[Source records]
**********

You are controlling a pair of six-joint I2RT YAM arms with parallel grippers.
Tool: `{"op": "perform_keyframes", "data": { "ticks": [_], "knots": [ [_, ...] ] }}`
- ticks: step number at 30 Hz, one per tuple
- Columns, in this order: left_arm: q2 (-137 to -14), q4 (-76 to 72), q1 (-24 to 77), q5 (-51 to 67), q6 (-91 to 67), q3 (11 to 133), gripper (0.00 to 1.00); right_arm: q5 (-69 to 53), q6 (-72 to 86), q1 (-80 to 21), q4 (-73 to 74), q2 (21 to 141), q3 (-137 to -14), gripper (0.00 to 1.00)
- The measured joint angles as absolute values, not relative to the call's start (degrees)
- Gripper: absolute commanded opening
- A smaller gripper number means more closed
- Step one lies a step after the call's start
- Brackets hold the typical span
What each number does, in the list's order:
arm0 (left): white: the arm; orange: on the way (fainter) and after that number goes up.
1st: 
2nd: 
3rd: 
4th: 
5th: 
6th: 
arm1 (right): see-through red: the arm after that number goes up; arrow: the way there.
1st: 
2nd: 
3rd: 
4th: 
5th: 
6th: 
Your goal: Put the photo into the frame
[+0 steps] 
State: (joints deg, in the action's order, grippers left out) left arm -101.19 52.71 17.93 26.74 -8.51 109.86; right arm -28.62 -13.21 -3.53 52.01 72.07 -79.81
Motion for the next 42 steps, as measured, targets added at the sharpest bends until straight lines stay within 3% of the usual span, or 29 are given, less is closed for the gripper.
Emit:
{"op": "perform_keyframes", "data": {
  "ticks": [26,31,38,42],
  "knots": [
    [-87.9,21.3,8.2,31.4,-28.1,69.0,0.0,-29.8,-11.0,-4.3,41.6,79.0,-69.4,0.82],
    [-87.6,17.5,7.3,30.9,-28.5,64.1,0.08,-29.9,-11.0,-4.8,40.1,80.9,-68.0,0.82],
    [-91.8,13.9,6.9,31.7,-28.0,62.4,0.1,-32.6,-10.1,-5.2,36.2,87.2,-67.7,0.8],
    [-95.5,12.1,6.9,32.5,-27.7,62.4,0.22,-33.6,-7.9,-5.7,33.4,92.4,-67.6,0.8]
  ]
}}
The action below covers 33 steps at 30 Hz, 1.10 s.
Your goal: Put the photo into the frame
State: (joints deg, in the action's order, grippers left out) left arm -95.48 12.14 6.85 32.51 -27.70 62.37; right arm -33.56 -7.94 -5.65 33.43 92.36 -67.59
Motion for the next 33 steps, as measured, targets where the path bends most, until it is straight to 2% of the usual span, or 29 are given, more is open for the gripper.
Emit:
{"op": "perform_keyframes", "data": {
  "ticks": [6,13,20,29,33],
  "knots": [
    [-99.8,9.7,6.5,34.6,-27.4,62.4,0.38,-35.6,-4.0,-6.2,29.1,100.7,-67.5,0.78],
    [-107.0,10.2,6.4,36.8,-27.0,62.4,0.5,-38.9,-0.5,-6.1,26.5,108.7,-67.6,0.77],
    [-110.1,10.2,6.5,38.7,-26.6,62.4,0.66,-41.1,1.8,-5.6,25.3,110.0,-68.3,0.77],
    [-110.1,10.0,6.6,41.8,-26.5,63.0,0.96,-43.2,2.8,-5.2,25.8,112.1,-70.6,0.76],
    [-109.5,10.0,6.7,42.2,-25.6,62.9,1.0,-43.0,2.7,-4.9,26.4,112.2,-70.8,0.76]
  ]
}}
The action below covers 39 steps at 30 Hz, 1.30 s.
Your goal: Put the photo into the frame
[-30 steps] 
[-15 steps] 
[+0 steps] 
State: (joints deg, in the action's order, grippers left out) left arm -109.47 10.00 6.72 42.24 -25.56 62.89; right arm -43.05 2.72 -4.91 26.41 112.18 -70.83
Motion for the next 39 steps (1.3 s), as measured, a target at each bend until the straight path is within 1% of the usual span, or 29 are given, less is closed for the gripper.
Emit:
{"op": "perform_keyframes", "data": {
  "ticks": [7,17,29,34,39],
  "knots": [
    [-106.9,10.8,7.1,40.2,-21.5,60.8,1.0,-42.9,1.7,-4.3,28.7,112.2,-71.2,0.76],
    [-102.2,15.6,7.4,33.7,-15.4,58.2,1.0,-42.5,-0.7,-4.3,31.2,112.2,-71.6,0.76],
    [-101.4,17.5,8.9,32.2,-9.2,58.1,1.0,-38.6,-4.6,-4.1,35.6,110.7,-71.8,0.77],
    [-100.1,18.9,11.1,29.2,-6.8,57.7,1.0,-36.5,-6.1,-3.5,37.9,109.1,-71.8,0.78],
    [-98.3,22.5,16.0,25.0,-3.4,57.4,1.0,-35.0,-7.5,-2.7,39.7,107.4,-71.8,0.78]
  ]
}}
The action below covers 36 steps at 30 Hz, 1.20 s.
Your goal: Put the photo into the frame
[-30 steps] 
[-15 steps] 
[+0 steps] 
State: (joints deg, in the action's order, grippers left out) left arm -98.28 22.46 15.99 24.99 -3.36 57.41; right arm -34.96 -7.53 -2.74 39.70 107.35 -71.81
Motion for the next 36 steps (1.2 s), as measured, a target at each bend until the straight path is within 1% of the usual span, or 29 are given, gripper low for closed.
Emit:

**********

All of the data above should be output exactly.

| Result of the exercise |
You are controlling a pair of six-joint I2RT YAM arms with parallel grippers.
Tool: `{"op": "perform_keyframes", "data": { "ticks": [_], "knots": [ [_, ...] ] }}`
- ticks: step number at 30 Hz, one per tuple
- Columns, in this order: left_arm: q2 (-137 to -14), q4 (-76 to 72), q1 (-24 to 77), q5 (-51 to 67), q6 (-91 to 67), q3 (11 to 133), gripper (0.00 to 1.00); right_arm: q5 (-69 to 53), q6 (-72 to 86), q1 (-80 to 21), q4 (-73 to 74), q2 (21 to 141), q3 (-137 to -14), gripper (0.00 to 1.00)
- The measured joint angles as absolute values, not relative to the call's start (degrees)
- Gripper: absolute commanded opening
- A smaller gripper number means more closed
- Step one lies a step after the call's start
- Brackets hold the typical span
What each number does, in the list's order:
arm0 (left): white: the arm; orange: on the way (fainter) and after that number goes up.
1st: 
2nd: 
3rd: 
4th: 
5th: 
6th: 
arm1 (right): see-through red: the arm after that number goes up; arrow: the way there.
1st: 
2nd: 
3rd: 
4th: 
5th: 
6th: 
Your goal: Put the photo into the frame
[+0 steps] 
State: (joints deg, in the action's order, grippers left out) left arm -101.19 52.71 17.93 26.74 -8.51 109.86; right arm -28.62 -13.21 -3.53 52.01 72.07 -79.81
Motion for the next 42 steps, as measured, targets added at the sharpest bends until straight lines stay within 3% of the usual span, or 29 are given, less is closed for the gripper.
Emit:
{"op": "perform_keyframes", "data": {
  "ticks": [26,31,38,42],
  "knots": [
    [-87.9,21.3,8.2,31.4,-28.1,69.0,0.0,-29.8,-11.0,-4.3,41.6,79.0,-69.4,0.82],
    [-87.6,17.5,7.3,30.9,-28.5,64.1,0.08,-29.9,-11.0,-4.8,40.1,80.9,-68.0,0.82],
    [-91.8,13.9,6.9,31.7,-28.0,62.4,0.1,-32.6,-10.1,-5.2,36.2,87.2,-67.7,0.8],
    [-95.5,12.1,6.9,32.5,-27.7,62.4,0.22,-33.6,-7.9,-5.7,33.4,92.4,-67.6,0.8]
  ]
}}
The action below covers 33 steps at 30 Hz, 1.10 s.
Your goal: Put the photo into the frame
State: (joints deg, in the action's order, grippers left out) left arm -95.48 12.14 6.85 32.51 -27.70 62.37; right arm -33.56 -7.94 -5.65 33.43 92.36 -67.59
Motion for the next 33 steps, as measured, targets where the path bends most, until it is straight to 2% of the usual span, or 29 are given, more is open for the gripper.
Emit:
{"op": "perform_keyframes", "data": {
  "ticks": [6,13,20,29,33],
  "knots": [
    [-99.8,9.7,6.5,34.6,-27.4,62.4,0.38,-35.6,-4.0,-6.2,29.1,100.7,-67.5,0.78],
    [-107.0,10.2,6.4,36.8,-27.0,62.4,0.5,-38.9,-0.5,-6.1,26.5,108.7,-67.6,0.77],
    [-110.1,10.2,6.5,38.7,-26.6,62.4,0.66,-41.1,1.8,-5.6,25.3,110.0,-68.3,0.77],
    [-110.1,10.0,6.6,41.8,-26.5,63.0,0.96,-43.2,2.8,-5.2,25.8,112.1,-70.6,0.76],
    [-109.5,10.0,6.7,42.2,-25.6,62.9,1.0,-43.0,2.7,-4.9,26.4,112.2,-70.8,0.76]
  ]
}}
The action below covers 39 steps at 30 Hz, 1.30 s.
Your goal: Put the photo into the frame
[-30 steps] 
[-15 steps] 
[+0 steps] 
State: (joints deg, in the action's order, grippers left out) left arm -109.47 10.00 6.72 42.24 -25.56 62.89; right arm -43.05 2.72 -4.91 26.41 112.18 -70.83
Motion for the next 39 steps (1.3 s), as measured, a target at each bend until the straight path is within 1% of the usual span, or 29 are given, less is closed for the gripper.
Emit:
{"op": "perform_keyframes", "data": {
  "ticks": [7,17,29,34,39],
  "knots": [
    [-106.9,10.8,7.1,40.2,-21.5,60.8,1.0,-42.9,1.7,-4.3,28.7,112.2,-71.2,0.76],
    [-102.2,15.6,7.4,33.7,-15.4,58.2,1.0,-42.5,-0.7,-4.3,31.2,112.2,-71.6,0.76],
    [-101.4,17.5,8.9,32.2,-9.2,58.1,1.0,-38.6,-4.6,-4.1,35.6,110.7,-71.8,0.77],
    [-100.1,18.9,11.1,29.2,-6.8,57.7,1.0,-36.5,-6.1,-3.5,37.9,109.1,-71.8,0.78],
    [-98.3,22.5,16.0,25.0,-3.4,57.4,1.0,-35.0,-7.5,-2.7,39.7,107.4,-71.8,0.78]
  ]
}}
The action below covers 36 steps at 30 Hz, 1.20 s.
Your goal: Put the photo into the frame
[-30 steps] 
[-15 steps] 
[+0 steps] 
State: (joints deg, in the action's order, grippers left out) left arm -98.28 22.46 15.99 24.99 -3.36 57.41; right arm -34.96 -7.53 -2.74 39.70 107.35 -71.81
Motion for the next 36 steps (1.2 s), as measured, a target at each bend until the straight path is within 1% of the usual span, or 29 are given, gripper low for closed.
Emit:

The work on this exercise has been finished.